### PROBLEM REQUIREMENTS
All lines up to and including the one that contains "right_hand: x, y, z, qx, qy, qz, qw" are to be transcribed exactly, starting from the first line of the records.

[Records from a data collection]

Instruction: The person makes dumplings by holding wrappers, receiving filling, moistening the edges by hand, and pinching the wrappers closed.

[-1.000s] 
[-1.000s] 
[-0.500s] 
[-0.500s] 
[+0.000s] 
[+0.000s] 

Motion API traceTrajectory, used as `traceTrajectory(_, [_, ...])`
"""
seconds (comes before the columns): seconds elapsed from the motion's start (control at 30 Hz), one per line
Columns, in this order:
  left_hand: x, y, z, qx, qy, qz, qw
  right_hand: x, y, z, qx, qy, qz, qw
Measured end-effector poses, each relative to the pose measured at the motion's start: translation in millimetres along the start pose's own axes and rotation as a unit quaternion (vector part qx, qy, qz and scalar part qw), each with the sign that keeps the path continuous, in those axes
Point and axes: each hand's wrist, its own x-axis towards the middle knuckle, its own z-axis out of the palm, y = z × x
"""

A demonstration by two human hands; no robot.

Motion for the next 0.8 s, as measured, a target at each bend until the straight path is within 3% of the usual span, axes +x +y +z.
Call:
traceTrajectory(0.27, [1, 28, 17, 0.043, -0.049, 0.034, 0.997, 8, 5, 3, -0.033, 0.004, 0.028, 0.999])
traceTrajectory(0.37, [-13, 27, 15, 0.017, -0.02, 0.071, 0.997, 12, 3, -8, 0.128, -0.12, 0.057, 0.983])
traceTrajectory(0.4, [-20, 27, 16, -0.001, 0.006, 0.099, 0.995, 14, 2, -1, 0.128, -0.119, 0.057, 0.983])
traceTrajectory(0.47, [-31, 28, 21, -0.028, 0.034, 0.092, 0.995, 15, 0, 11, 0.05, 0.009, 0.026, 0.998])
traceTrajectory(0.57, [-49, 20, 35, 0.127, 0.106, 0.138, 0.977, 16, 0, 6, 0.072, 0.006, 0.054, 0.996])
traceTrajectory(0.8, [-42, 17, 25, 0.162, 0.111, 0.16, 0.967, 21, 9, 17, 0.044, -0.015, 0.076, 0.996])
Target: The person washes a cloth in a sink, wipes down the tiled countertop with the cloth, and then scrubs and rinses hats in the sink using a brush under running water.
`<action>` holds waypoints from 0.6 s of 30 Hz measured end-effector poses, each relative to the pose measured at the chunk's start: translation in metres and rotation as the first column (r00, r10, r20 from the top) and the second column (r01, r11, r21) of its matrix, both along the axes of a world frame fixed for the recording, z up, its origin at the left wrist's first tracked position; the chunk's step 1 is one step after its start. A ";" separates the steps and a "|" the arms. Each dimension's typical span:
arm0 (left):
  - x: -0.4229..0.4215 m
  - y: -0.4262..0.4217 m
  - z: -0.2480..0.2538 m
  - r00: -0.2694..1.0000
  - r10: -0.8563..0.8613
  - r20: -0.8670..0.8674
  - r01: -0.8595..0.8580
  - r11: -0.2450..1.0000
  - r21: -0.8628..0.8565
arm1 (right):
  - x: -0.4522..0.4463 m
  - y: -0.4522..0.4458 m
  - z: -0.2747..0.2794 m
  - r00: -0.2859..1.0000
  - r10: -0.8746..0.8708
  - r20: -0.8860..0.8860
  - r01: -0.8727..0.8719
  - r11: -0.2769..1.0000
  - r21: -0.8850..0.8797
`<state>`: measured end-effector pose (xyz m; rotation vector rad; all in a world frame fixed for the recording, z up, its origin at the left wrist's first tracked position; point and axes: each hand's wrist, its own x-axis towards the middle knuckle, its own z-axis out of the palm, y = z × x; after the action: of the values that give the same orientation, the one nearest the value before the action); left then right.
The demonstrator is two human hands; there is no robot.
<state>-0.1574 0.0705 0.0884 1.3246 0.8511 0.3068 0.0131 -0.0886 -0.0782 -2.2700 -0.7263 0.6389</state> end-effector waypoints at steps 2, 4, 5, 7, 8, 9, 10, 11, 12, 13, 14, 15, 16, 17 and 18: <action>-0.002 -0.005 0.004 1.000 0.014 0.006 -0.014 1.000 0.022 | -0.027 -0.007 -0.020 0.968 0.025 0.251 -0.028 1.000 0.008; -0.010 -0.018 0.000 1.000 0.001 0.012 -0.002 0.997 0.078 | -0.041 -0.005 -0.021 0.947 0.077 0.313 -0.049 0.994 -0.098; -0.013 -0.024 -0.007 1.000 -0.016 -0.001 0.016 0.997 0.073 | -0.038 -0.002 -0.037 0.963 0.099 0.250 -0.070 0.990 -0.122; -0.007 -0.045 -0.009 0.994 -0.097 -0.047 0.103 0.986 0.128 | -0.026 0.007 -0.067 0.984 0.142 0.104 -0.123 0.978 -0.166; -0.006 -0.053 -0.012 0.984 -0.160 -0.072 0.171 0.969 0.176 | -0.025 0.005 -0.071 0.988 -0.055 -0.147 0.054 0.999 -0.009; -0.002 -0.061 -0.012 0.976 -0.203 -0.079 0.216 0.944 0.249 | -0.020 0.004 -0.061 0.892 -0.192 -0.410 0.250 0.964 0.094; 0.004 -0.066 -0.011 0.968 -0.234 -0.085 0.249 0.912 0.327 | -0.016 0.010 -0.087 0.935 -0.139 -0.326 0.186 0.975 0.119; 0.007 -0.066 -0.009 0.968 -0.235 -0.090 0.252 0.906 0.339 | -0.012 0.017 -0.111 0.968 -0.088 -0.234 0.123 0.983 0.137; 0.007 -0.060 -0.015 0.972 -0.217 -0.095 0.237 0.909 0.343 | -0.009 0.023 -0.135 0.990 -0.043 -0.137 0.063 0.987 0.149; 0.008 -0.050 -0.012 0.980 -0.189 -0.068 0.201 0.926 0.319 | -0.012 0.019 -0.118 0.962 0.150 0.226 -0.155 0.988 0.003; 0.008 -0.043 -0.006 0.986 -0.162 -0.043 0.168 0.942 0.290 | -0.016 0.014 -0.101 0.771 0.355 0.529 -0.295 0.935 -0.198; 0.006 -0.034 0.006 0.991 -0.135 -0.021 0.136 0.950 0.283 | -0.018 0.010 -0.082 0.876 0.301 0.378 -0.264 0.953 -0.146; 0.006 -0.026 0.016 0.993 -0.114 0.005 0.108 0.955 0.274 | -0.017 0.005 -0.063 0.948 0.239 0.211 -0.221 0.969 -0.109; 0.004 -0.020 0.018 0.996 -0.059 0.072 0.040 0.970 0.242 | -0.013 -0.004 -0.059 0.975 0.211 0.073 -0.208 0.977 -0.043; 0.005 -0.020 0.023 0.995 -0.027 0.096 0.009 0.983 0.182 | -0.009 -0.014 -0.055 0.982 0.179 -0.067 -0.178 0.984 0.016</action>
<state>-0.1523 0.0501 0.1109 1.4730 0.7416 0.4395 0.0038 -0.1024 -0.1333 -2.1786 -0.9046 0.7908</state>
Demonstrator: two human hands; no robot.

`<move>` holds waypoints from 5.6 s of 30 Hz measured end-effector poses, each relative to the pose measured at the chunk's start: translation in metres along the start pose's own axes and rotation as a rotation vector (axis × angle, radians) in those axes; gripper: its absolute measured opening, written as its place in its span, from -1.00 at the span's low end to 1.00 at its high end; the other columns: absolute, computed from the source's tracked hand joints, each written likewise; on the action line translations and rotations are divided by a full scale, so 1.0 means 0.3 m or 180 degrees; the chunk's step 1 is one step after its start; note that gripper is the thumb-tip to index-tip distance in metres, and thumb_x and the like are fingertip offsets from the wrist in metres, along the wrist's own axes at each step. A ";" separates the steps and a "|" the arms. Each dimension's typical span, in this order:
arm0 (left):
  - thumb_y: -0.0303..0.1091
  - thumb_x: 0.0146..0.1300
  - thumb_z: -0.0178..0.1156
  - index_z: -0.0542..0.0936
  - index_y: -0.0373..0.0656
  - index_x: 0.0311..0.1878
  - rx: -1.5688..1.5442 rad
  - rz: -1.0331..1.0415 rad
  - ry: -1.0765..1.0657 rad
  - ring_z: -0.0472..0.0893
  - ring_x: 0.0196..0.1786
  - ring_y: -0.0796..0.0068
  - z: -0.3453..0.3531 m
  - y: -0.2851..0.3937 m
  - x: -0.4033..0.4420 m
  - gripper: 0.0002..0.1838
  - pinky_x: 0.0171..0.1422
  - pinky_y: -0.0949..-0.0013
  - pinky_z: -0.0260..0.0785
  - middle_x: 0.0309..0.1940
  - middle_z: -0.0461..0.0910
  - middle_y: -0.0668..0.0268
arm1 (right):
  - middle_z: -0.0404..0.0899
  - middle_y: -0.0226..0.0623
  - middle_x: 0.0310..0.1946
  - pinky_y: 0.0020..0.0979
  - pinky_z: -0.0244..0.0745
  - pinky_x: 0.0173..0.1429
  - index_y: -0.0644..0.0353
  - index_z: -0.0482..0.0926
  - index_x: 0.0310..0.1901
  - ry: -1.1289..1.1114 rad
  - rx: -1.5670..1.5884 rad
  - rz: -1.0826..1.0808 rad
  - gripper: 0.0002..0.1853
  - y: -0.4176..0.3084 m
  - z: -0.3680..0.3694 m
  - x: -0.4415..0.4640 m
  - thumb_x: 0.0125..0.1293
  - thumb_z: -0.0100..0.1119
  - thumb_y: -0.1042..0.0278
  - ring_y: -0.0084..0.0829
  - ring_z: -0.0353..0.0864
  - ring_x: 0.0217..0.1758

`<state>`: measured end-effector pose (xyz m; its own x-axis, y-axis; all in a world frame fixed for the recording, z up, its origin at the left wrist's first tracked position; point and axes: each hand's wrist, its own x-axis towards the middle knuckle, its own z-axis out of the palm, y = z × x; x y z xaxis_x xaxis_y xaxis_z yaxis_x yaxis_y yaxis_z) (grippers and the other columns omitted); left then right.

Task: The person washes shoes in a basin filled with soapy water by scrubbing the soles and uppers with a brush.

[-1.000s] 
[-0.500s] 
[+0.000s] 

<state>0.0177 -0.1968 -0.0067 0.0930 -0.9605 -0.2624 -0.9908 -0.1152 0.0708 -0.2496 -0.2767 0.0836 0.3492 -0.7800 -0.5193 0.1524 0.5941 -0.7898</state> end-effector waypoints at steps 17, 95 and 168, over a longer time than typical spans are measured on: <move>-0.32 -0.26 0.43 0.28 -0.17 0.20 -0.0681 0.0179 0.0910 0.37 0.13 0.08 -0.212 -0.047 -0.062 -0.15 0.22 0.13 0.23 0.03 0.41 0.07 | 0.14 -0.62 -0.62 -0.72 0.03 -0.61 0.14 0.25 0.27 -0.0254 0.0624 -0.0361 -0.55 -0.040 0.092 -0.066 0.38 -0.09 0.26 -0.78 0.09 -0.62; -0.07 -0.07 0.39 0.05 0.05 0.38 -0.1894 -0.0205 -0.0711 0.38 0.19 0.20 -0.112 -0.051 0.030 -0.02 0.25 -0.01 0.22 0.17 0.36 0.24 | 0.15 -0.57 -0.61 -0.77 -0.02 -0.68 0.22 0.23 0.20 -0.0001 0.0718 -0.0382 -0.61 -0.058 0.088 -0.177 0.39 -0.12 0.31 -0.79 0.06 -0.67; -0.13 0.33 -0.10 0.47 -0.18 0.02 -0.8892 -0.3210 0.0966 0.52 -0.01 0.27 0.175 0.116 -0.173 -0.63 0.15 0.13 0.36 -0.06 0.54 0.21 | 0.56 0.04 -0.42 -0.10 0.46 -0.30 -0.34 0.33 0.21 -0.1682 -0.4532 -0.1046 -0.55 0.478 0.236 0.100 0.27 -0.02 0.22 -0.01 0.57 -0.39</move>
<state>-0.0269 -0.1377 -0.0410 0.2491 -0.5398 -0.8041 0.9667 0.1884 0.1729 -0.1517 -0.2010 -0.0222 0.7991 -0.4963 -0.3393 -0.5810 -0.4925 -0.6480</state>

### OUTPUT OF THE EXERCISE
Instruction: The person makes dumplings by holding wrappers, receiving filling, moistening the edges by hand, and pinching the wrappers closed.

[-1.000s] 
[-1.000s] 
[-0.500s] 
[-0.500s] 
[+0.000s] 
[+0.000s] 

Motion API traceTrajectory, used as `traceTrajectory(_, [_, ...])`
"""
seconds (comes before the columns): seconds elapsed from the motion's start (control at 30 Hz), one per line
Columns, in this order:
  left_hand: x, y, z, qx, qy, qz, qw
  right_hand: x, y, z, qx, qy, qz, qw

Nothing else is needed for the answer.